*** Opening of Dataset content ***
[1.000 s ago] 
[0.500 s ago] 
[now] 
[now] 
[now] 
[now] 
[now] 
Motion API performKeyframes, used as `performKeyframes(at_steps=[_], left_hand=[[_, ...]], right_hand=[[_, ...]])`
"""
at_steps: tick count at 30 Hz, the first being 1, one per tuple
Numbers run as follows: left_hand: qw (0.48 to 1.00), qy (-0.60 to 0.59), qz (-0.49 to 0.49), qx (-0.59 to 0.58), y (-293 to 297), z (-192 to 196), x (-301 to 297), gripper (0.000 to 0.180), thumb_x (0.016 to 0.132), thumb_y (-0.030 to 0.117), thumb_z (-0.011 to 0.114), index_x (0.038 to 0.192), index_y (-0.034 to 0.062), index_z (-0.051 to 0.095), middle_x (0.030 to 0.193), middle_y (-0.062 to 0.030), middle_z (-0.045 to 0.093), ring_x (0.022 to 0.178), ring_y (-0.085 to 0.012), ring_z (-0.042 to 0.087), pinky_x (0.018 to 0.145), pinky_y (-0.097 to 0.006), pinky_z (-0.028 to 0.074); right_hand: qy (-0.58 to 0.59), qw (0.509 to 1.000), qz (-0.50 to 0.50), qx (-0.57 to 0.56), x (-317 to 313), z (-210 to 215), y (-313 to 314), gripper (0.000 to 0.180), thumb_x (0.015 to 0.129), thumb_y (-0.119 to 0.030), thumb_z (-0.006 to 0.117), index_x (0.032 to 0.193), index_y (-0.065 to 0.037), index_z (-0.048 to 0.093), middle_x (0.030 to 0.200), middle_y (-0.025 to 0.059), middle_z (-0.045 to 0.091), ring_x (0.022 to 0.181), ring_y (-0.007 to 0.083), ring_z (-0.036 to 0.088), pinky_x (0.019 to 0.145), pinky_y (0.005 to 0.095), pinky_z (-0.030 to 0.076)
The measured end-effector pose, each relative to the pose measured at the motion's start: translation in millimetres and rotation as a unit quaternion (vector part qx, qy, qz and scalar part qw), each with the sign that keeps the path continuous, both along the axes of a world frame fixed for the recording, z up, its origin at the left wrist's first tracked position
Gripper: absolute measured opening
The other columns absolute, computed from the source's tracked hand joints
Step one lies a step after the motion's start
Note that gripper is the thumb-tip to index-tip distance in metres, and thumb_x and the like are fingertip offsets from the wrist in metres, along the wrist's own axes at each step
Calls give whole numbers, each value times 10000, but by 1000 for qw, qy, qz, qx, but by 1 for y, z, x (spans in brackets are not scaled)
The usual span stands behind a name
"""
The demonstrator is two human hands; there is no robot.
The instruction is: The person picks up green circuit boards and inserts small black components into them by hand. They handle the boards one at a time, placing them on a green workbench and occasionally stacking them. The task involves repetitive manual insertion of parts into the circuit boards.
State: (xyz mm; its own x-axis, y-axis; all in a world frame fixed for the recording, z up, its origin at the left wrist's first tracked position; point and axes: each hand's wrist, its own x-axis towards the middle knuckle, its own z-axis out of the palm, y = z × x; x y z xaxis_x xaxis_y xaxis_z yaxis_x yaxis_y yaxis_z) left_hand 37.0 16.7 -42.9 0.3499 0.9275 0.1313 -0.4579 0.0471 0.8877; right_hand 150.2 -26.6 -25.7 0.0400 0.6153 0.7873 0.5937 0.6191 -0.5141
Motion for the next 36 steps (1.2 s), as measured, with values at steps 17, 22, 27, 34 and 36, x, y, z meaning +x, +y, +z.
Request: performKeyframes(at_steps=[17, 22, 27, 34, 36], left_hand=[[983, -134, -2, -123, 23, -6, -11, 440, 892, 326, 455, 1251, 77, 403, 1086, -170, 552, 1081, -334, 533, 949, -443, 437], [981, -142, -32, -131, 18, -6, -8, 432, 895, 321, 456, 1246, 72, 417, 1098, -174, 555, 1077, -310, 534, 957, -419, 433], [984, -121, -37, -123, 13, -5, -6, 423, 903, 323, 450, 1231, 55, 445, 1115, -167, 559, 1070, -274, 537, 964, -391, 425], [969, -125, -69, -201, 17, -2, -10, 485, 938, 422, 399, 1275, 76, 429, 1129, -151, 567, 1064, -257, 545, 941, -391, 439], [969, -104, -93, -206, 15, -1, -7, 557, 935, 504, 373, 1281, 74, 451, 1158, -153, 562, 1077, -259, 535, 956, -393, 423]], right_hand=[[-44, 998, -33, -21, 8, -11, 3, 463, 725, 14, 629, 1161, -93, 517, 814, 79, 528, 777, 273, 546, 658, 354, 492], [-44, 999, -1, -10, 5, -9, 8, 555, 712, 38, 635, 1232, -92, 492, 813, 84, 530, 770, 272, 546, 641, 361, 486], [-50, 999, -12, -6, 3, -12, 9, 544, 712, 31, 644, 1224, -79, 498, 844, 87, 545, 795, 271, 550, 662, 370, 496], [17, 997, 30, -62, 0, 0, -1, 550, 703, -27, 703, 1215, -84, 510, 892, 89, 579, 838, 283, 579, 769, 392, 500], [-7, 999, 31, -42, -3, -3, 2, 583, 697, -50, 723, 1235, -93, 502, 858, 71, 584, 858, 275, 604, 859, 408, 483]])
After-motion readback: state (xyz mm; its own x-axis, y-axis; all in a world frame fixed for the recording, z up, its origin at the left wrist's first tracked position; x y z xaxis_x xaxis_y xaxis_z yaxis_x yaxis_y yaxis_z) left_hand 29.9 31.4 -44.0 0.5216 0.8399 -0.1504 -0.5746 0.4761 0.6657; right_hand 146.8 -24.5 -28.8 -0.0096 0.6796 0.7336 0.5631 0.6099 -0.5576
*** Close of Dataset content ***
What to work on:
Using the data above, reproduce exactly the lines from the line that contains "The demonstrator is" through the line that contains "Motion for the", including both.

Answer for the task:
The demonstrator is two human hands; there is no robot.
The instruction is: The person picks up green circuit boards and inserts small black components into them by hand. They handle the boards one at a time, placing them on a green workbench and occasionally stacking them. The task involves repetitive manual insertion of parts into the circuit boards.
State: (xyz mm; its own x-axis, y-axis; all in a world frame fixed for the recording, z up, its origin at the left wrist's first tracked position; point and axes: each hand's wrist, its own x-axis towards the middle knuckle, its own z-axis out of the palm, y = z × x; x y z xaxis_x xaxis_y xaxis_z yaxis_x yaxis_y yaxis_z) left_hand 37.0 16.7 -42.9 0.3499 0.9275 0.1313 -0.4579 0.0471 0.8877; right_hand 150.2 -26.6 -25.7 0.0400 0.6153 0.7873 0.5937 0.6191 -0.5141
Motion for the next 36 steps (1.2 s), as measured, with values at steps 17, 22, 27, 34 and 36, x, y, z meaning +x, +y, +z.

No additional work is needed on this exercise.